(Dataset items)
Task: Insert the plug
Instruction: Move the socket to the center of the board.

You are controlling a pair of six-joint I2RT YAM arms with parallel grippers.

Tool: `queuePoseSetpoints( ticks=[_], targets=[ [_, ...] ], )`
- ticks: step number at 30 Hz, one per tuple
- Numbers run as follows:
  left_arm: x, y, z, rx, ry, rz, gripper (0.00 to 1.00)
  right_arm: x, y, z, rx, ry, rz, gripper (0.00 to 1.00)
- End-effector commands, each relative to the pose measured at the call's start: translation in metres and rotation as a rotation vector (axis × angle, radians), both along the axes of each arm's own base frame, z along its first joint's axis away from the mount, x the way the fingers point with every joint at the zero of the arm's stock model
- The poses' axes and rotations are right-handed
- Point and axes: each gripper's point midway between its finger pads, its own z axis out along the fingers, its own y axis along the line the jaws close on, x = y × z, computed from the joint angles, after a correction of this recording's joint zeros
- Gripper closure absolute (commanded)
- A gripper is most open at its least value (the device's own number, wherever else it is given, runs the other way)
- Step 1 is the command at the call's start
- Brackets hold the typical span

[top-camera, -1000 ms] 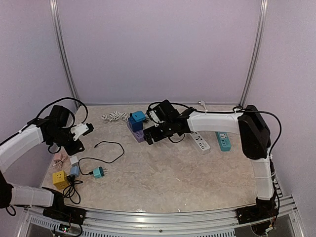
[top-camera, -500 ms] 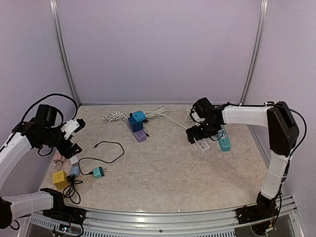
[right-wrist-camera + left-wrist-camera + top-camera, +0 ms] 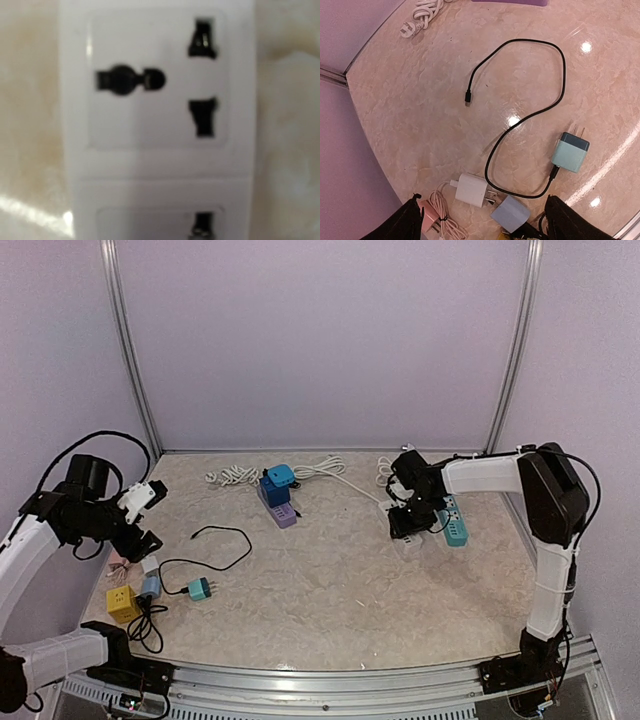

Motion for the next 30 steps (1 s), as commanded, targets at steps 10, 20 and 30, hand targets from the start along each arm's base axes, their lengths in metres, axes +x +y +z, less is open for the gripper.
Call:
queuePoseSetpoints(
  ticks=[10, 20, 30],
  targets=[
    [-0.012, 0.035, -0.028, 0.064, 0.094, 0.109, 0.17, -0.153, 0.065, 0.001, 0.027, 0.121, 0.359, 0.66],
    [-0.011, 0.041, -0.033, 0.019, 0.121, 0.149, 0.18, -0.235, 0.154, -0.003, 0.237, 0.267, 0.513, 0.56],
    [-0.012, 0.041, -0.030, 0.023, 0.113, 0.147, 0.17, -0.254, 0.234, 0.055, 0.396, 0.306, 0.654, 0.00]
  ],
)
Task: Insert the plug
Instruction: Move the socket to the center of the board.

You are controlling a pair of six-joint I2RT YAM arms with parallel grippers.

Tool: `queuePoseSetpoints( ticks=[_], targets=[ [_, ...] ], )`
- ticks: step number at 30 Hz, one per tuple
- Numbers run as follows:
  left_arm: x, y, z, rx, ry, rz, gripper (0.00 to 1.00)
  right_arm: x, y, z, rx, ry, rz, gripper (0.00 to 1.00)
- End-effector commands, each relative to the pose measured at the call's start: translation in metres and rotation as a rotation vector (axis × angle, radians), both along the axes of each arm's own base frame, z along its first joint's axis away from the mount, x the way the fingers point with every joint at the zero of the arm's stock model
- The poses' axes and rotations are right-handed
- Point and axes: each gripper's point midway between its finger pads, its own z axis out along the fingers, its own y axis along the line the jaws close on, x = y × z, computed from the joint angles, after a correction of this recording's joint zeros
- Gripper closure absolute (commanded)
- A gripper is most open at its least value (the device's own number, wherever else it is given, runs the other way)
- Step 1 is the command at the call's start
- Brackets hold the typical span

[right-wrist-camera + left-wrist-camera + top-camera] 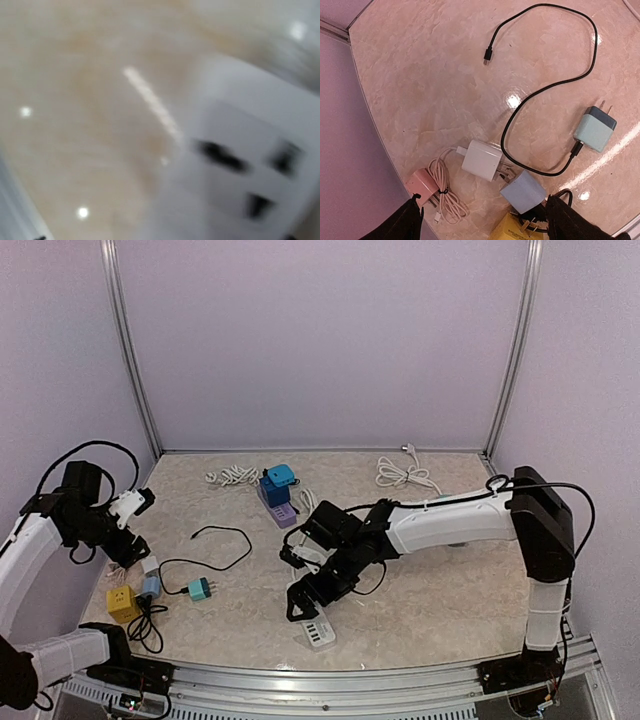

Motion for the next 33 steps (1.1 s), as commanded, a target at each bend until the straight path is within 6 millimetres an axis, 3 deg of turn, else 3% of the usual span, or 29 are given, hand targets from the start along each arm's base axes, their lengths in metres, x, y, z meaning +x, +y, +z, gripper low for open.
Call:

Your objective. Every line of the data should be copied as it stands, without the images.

Task solution.
Task: Insert the plug
Instruction: Move the socket to the center of the board.

You are controlling a pair of six-joint I2RT YAM arms with parallel grippers.

Tool: `queuePoseSetpoints( ticks=[_], targets=[ [_, ...] ], )`
- ticks: step number at 30 Hz, one per tuple
- Numbers run as follows:
  left_arm: x, y, z, rx, ry, rz, gripper (0.00 to 1.00)
  right_arm: x, y, z, rx, ry, rz, gripper (0.00 to 1.00)
- End-effector commands, each relative to the pose measured at the call's start: translation in metres and rotation as a rotation vector (axis × angle, radians), both along the axes of each arm's own base frame, z along its first joint's axis away from the mount, x the way the fingers point with every joint at the zero of the arm's stock model
- The poses' axes and rotations are right-handed
- Point and axes: each gripper's point midway between its finger pads, its own z axis out along the fingers, its own y axis along the line the jaws close on, x = y × z, computed from the joint angles, after a correction of this recording's joint zeros
- Gripper closure absolute (commanded)
- A gripper is most open at its least value (the device's own number, wherever else it is given, runs the other way)
- Step 1 is the command at the call's start
- Brackets hold the typical span

[top-camera, -1000 ms] 
[top-camera, -500 ms] 
[right-wrist-camera + left-wrist-camera + top-camera, +0 ms] 

Motion for the next 30 steps (1 s), as commanded, targets at steps 10, 20 and 30, hand targets from the start along each arm's base axes, their lengths in metres, axes +x +y +z, less is open for the gripper.
Call:
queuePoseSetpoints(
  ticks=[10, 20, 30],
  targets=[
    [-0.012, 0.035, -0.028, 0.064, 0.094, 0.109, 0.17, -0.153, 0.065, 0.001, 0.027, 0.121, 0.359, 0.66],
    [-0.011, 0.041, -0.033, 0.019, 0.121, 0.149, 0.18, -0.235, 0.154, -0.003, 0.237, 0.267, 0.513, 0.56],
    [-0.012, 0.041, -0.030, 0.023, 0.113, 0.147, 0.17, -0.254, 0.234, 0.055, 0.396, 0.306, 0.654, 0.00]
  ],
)
Task: Insert the plug
Instruction: Move the socket to the center of the board.

You are controlling a pair of six-joint I2RT YAM arms with parallel grippers.

Tool: `queuePoseSetpoints( ticks=[_], targets=[ [_, ...] ], )`
- ticks: step number at 30 Hz, one per tuple
- Numbers run as follows:
  left_arm: x, y, z, rx, ry, rz, gripper (0.00 to 1.00)
  right_arm: x, y, z, rx, ry, rz, gripper (0.00 to 1.00)
- End-effector commands, each relative to the pose measured at the call's start: translation in metres and rotation as a rotation vector (axis × angle, radians), both along the axes of each arm's own base frame, z along its first joint's axis away from the mount, x the way the fingers point with every joint at the zero of the arm's stock model
- The poses' axes and rotations are right-handed
- Point and axes: each gripper's point midway between its finger pads, its own z axis out along the fingers, its own y axis along the line the jaws close on, x = y × z, computed from the joint angles, after a correction of this recording's joint zeros
- Gripper closure absolute (commanded)
- A gripper is most open at its least value (the device's own number, wherever else it is given, runs the other way)
- Step 1 is the command at the call's start
- Brackets hold the typical span

[right-wrist-camera + left-wrist-camera + top-camera] 

Motion for the next 33 steps (1.1 s), as commanded, a target at each bend until the straight path is within 6 millimetres an axis, 3 deg of turn, else 3% of the usual span, or 29 are given, hand targets from the start along each arm's base axes, their lengths in metres, x, y, z meaning +x, +y, +z, gripper low for open.
Call:

There is no more to this exercise.